Pharmaceutical segment is not only the biggest in terms of revenue but also the one with highest pretax margin. Source: Bloomberg, XTB Research
Johnson & Johnson’s business is divided into three major segments: Pharmaceutical, Medical Devices and Diagnostics and Consumer. The Pharmaceutical segment is the biggest source of company’s revenue since 2014 when it surpassed Medical Devices and Diagnostics segment. This is also the best performing segment of the company as it holds the longest streak of YoY revenue increases out of all three. During the third quarter of 2018 the company’s drug division managed to boost revenue by 6.7% YoY thanks to strong sales of oncological drugs. Moreover, this segment is facing bright future as it is expected that Johnson & Johnson will file in for 10 new patents by 2021 with each having potential to boost sales by at least $1 billion. On top of that, another pleasing fact is that this segment holds the highest pretax margin. When it comes to other segments, outlook for the Consumer business looks promising. This is due to the fact that the company decided to revamp its Johnson Baby products. The company decided to focus more on millennial parents and in turn lowered the amount of chemicals in its Baby products. Efforts seem to have paid off as the Baby&Kids Care subsegment of Consumer division managed to improve sales by 3.5% QoQ after a period of declines.

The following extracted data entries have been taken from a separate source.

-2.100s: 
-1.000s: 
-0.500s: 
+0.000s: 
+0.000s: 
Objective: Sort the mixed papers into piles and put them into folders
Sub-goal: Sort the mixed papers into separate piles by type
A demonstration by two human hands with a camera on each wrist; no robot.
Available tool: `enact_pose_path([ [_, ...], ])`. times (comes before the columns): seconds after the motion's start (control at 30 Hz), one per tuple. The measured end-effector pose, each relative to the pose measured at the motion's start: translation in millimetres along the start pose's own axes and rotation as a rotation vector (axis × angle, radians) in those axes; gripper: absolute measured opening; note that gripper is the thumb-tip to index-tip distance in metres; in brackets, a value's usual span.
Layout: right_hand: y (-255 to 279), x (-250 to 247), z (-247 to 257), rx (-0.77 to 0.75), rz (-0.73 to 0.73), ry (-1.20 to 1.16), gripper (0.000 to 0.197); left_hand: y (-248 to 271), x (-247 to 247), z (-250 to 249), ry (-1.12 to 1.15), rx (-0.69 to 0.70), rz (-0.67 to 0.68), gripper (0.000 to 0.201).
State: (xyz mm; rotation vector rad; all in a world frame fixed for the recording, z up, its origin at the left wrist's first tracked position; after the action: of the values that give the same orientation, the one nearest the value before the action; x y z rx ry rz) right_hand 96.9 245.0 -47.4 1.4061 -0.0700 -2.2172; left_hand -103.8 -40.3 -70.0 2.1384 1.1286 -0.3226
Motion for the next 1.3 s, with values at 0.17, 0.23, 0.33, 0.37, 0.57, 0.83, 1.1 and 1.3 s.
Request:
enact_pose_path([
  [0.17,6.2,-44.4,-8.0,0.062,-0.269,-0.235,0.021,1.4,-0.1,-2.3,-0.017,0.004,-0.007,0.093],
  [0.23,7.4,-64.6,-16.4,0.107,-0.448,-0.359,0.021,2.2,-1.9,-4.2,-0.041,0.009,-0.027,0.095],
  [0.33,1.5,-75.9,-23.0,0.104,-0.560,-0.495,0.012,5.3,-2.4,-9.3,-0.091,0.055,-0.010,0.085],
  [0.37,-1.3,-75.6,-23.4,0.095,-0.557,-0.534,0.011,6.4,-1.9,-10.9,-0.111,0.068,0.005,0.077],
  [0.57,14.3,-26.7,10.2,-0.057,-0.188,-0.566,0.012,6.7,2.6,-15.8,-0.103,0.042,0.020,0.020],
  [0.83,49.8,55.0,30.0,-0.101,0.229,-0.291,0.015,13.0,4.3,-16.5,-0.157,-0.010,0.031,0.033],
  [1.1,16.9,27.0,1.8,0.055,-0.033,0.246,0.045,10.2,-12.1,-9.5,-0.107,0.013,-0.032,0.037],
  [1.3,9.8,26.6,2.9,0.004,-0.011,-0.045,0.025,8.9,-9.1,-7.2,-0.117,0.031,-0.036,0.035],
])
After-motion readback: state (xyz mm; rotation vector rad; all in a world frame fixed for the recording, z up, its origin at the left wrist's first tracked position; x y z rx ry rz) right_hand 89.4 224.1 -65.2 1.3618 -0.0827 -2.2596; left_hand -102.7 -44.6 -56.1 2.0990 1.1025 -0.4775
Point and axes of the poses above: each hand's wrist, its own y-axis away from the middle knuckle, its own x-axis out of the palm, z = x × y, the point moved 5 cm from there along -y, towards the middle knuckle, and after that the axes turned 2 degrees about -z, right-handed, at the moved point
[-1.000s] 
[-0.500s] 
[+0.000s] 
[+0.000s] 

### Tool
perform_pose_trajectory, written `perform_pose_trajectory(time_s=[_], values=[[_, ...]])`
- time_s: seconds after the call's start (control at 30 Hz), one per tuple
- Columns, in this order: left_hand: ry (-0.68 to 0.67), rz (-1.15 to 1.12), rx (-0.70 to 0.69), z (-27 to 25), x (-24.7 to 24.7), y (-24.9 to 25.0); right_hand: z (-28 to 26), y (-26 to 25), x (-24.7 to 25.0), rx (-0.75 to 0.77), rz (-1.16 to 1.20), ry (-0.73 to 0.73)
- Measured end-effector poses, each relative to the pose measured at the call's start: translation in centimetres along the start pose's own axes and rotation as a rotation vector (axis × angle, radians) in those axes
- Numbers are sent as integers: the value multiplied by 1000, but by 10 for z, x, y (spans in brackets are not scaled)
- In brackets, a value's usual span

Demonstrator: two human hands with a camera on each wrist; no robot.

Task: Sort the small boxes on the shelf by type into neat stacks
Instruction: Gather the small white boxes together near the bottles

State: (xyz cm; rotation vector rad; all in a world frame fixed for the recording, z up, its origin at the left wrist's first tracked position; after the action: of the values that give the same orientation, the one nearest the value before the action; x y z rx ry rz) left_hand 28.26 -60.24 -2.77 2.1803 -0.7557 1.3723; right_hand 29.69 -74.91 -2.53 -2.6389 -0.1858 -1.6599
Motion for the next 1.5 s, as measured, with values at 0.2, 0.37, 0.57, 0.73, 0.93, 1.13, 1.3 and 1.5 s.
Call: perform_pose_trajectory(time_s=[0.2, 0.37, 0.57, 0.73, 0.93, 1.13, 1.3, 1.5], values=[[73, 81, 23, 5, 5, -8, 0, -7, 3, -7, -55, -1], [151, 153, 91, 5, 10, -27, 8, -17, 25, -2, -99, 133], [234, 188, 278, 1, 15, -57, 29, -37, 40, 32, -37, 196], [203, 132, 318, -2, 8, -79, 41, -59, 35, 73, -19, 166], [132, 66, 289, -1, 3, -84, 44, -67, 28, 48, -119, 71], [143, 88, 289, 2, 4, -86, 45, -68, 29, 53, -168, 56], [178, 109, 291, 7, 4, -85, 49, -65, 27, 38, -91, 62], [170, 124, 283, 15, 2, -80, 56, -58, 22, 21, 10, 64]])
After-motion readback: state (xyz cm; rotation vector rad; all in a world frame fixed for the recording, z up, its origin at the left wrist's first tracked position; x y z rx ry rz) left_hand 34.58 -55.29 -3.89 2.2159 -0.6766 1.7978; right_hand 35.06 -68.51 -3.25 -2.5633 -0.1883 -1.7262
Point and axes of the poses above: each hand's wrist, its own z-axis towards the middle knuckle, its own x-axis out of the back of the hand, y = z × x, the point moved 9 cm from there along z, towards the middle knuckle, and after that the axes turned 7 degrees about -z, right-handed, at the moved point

While Johnson & Johnson’s gross margin saw a drop recently, it managed to hold in 63-73% range during the past three decades. Operating and profit margin managed to move substantially higher in the period. Source: Bloomberg, XTB Research
Returning to margins’ topic, let’s take a look at figures for the whole company. As one can see on the chart above Johnson’s gross profit margin moved lower during the past year. According to company’s 2017 annual report the reason behind the drop were higher marketing and research expenses as well as higher amortization expenses (mostly related to acquisition of Swiss biotech company, Actelion). An interesting feature visible on the chart is that while company’s gross margin dropped during financial crisis, its operating and profit margins actually increased. Last but not least, while the chart may at first glance show a significant drop in the gross margin figures since peak in 2005 it should be noted that during the past three decades it held relatively steady in the 63-73% range. In the whole period depicted on the chart (1987-2017) operating and profit margins kept rising with the latter more than doubling
Johnson & Johnson has been rising dividend payout each year for over four decades now. Moreover, dividend growth rate exceeded price growth rate significantly. Source: Bloomberg, XTB Research
Johnson & Johnson seems to be a good addition to portfolios of investors with a longer time horizon. The company is known for its steady dividend policy as it did not missed a single dividend payout since 1973 and managed to pay higher dividend per share in each consecutive year in the period. Moreover, when we take a look at the chart above we can see that those increases were not just nominal ones. The company’s rate of dividend growth was constantly above the US CPI inflation with year 1980 being the only exception (dividend growth - 11.27%, CPI - 12.5%). Additionally, company’s stock looks more resistant to periods of economic downturn than a broad market. Taking a look at weekly rates of return between peak of dot-com bubble and subsequent trough in late 2002 one could see that average weekly return for S&P 500 index in that period was -0.55% with a standard deviation of 2.86%. When it comes to Johnson & Johnson the mean weekly return was 0.26% with a standard deviation of 3.85%. However, one may argue that dot-com bubble was not about pharmaceutical companies. Then let’s take a look at figures for financial crisis of 2007-2009 that was marked with even broader declines. Taking peak of the bubble in late-2007 as starting point and trough in early-2009 as ending point results also point to superior performance of Johnson & Johnson. While S&P 500 index had a mean weekly return of -1.03% with a standard deviation of 4.36%, the company had mean return of -0.38% with a standard deviation of 3.35%. As one can see, rates of return from investment in Johnson & Johnson stock in the period of financial crisis were not only higher but also less volatile. To complement the analysis it should be said that smaller volatility is seen mostly at times of financial turmoil. Analyzing weekly rates of return since the turn of millenia (2000 - present) one can see that S&P 500 had a mean weekly return of 0.09% with 2.4% standard deviation while Johnson & Johnson had mean return of 0.15% with a standard deviation of 2.55%. In the same period correlation coefficient between the two turned out to be 0.48 pointing to moderate correlation and potential benefits from diversification.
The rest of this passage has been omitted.